São Paulo – Imagine uma sociedade onde a população é consumidora de relações e as vê como mercadorias. Isso está acontecendo com o mundo contemporâneo, em que as pessoas estão cada vez mais centradas nelas mesmas, e uma linha do marketing, chamada de existencial, estuda a tendência para saber como vender melhor. Essas foram as principais ideias apresentadas nesta quarta-feira (11) pelo filósofo Luiz Felipe Pondé, em palestra feita na Câmara de Comércio Árabe Brasileira, onde ele mostrou como o marketing interpreta o homem atual.
Pondé, que é doutor em Filosofia pela Universidade de São Paulo (USP) e pela Universidade de Paris VIII, aborda esse universo nas aulas que dá em universidades e no trabalho de análise de comportamento para agências de publicidade. A pesquisa do comportamento humano é um das áreas do filósofo, que também é escritor e colunista em mídias brasileiras.
“É crescente a tendência do comportamento narcísico na sociedade contemporânea”, afirmou Pondé ao público. Ele citou as previsões que o historiador norte-americano Christopher Lasch fez, em seu livro “A Cultura do Narcisismo”, de 1979, para a sociedade do século 20. Segundo o filósofo, Lasch disse que as pessoas estariam mais preocupadas com o eu do que com o outro, e as pessoas abraçariam causas mais para se sentirem bem com elas do que para dar resultados. “As preocupações sociais são muito submetidas ao narcisismo”, afirmou.
Isso existe atualmente nas relações amorosas, diz Pondé. “Os relacionamentos tendem a ser efêmeros, as pessoas entram neles como se estivessem na bolsa (de valores). Você está com a pessoa, mas está olhando o mercado”, afirma o filósofo, complementando que elas investem nos relacionamentos se tiverem resultados, benefícios, com eles. Essa sociedade narcísica produz muita solidão e favorece o mercado, segundo o professor universitário. “Ajuda a comprar muita coisa, se você não tem ninguém, você compra”, concluiu Pondé.
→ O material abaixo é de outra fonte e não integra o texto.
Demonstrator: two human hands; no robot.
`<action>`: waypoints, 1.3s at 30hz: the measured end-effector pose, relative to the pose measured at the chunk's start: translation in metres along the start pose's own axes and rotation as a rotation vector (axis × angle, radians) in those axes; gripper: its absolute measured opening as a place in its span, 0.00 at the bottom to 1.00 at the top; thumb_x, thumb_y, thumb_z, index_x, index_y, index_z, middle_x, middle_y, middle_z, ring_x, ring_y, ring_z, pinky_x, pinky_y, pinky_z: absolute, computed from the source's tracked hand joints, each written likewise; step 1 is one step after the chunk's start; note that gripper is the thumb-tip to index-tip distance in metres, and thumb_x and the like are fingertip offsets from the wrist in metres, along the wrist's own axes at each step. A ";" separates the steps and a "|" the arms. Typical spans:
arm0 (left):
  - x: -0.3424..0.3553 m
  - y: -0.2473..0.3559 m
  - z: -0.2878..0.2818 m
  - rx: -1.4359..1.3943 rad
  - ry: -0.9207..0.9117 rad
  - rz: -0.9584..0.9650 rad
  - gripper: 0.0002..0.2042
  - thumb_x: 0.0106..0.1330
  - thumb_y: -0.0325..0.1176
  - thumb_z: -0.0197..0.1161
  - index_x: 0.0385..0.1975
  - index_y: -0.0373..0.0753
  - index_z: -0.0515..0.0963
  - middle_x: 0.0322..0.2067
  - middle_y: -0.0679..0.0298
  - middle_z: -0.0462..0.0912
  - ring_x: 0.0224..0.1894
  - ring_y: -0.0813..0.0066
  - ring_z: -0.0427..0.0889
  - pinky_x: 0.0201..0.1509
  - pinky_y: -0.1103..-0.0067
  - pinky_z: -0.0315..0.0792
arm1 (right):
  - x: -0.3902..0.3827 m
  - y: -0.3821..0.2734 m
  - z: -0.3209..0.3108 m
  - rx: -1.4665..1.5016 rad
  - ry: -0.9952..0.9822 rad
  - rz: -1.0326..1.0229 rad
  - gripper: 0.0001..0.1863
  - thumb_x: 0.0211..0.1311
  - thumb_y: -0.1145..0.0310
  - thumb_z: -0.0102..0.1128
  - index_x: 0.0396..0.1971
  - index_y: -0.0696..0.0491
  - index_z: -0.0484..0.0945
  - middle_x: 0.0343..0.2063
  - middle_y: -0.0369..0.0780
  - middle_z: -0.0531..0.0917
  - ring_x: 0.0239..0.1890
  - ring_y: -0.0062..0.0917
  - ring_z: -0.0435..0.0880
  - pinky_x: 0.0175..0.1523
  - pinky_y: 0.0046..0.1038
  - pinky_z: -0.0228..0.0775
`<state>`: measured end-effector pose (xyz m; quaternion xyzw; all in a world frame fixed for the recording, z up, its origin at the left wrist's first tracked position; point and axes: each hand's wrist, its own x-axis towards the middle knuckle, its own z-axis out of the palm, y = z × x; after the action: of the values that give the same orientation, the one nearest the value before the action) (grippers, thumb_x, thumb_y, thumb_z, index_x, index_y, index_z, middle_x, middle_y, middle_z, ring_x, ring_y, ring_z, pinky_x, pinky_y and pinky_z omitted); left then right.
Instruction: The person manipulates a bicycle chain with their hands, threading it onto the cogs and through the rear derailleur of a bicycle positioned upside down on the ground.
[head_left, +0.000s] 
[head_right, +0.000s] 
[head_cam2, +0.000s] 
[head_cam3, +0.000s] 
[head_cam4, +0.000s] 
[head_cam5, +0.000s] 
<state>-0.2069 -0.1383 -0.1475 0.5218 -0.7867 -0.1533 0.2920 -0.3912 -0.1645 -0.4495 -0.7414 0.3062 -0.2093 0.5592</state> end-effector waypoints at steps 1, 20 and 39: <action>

Ele também afirmou que a classe C tem um convívio comunitário mais forte e que quanto mais recursos materiais estão disponíveis, mais as pessoas tendem a fazer escolhas pensando nelas. “Quanto mais opções as pessoas têm, mais escolhas individualizadas elas fazem”, afirma. Os filhos da classe C, segundo Pondé, respeitam mais os pais, falam português melhor que os pais, ganham mais que os pais, e se sentem mal com isso. Quando passam a conviver, a partir disso, com pessoas de maior renda, acham que rico não tem valor e só pensa em dinheiro.
No mundo contemporâneo, as pessoas chegam às relações como se fossem consumidoras, e também procuram nas mercadorias um valor de comportamento associada a elas. “O mercado oferece opções para você se sentir crítico, se você anda de bicicleta você tem a impressão que é uma pessoa mais avançada do que a que anda de carro, que você carrega a redenção do planeta”, afirmou ele. “A ideia de que você viaja para fazer uma experiência antropológica é o chique do chique”, diz ele, sobre outro produto de consumo carregado de significado.
Isso é uma saída para os jovens que têm a impressão que diante da sociedade de mercado atual não há muito o que fazer. “A sociedade de mercado foi produzindo riqueza e ficou difícil questioná-la. Isso causa muitas vezes, aos jovens que querem mudar o mundo, a sensação de que não há muito o que fazer”, afirma ele. O filósofo falou ainda sobre outros temas, como a felicidade, em diferentes fases da vida e segundo as escolhas de vida, como filhos e profissão, feitas. O público se divertiu com a maneira irreverente da abordagem.
A palestra foi a última do ano dentro do Ciclo de Palestras da Câmara Árabe, que trouxe em 2015, vários especialistas para falar de temas da economia, história, leis e outras áreas. A palestra de Pondé foi mediada pelo ex-diretor da entidade, Mário Rizkallah, e foi aberta pelo presidente Marcelo Sallum.